Une mère ayant bénéficié du projet “Brugfiguren” témoigne : “Quand on est dans la difficulté et qu’on a l’impression que toutes les portes sont fermées, avoir quelqu’un qui vous sourit pour vous aider, c’est un soulagement. Ouf, je ne suis plus seule, je peux partager mes difficultés, mon stress, mes angoisses et essayer d’épanouir mes enfants.{...} C’est un accompagnement durable et très proche.”

 

Lors de la rencontre avec la Reine, deux mères et une jeune fille de 13 ans venant de Wallonie et une mère de Flandre ont également pris la parole.

Elles ont témoigné que pour lutter contre les difficultés et le stress permanent causés par la pauvreté, il est essentiel pour les personnes vivant dans la pauvreté de se retrouver entre elles et avec des associations. Les stigmatisations et les préjugés peuvent empêcher les individus de chercher de l’aide : “L’accueil est parfois rude dans certains services et à l’école. C’est difficile alors d’oser faire une demande”. Cela impacte aussi les enfants :

“Les a priori commencent très tôt et ils influencent la trajectoire de ton enfant au sein de l’école.”
 A l'issue de la réunion, la Reine Mathilde conclut : « Même dans les pays les plus favorisés, comme le nôtre, la crise du COVID n’a fait qu’accentuer la fracture sociale et les enfants ne sont pas épargnés. Le nombre d’enfants et de familles qui vivent en situation de précarité reste encore trop élevé. Nous avons besoin d’un nouvel élan et de solutions durables pour lutter contre la pauvreté des enfants ».

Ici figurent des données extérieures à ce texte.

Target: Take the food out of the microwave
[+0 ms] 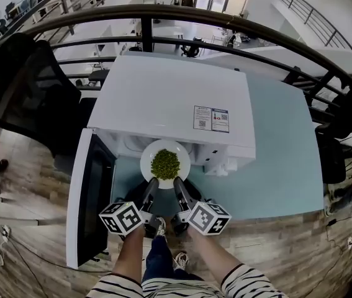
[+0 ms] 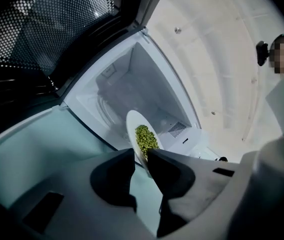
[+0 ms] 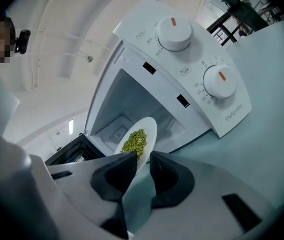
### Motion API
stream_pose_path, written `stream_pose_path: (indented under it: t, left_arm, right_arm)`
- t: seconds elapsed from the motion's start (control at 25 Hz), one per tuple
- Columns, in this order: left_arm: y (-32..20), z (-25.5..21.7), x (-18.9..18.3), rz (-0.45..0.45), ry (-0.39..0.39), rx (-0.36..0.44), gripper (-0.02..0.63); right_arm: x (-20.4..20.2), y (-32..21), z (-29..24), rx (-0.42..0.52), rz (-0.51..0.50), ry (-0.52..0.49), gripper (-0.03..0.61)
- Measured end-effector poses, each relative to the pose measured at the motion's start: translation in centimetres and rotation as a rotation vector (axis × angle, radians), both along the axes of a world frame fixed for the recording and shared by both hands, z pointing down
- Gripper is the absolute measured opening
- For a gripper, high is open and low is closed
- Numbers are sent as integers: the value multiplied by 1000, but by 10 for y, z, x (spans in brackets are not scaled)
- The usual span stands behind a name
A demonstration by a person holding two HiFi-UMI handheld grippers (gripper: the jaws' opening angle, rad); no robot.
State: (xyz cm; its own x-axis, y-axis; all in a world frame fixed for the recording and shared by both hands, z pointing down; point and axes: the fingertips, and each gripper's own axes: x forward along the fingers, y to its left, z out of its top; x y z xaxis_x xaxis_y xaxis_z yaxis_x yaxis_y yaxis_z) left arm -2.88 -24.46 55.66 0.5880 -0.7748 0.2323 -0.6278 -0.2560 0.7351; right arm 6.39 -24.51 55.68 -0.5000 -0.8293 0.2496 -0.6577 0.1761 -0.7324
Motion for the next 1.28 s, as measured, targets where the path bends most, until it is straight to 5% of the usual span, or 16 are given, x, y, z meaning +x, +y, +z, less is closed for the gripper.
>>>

UNICEF Belgique et les réseaux régionaux de lutte contre la pauvreté au sein de BAPN souhaitent rappeler la nécessité d'une politique structurelle de lutte contre la pauvreté, également en matière d'éducation. Des pratiques positives, telles que les "brugfiguren", nous montrent concrètement qu'il est possible de s'attaquer à la pauvreté et à l'exclusion dès le plus jeune âge. Cependant, le soutien politique à long terme et les investissements nécessaires font souvent défaut. Le 6 décembre, nous ne demandons pas aux politicien.ne.s des cadeaux pour les enfants et leurs familles mais de faire preuve de courage politique. Il faut investir dans des mesures dont nous savons qu'elles seront efficaces : soutenir des projets comme les “brugfiguren”, y compris dans la Fédé     ration Wallonie-Bruxelles, se concentrer sur la coopération renforcée entre les parents et les écoles et diminuer les pressions financières que les parents subissent quotidiennement.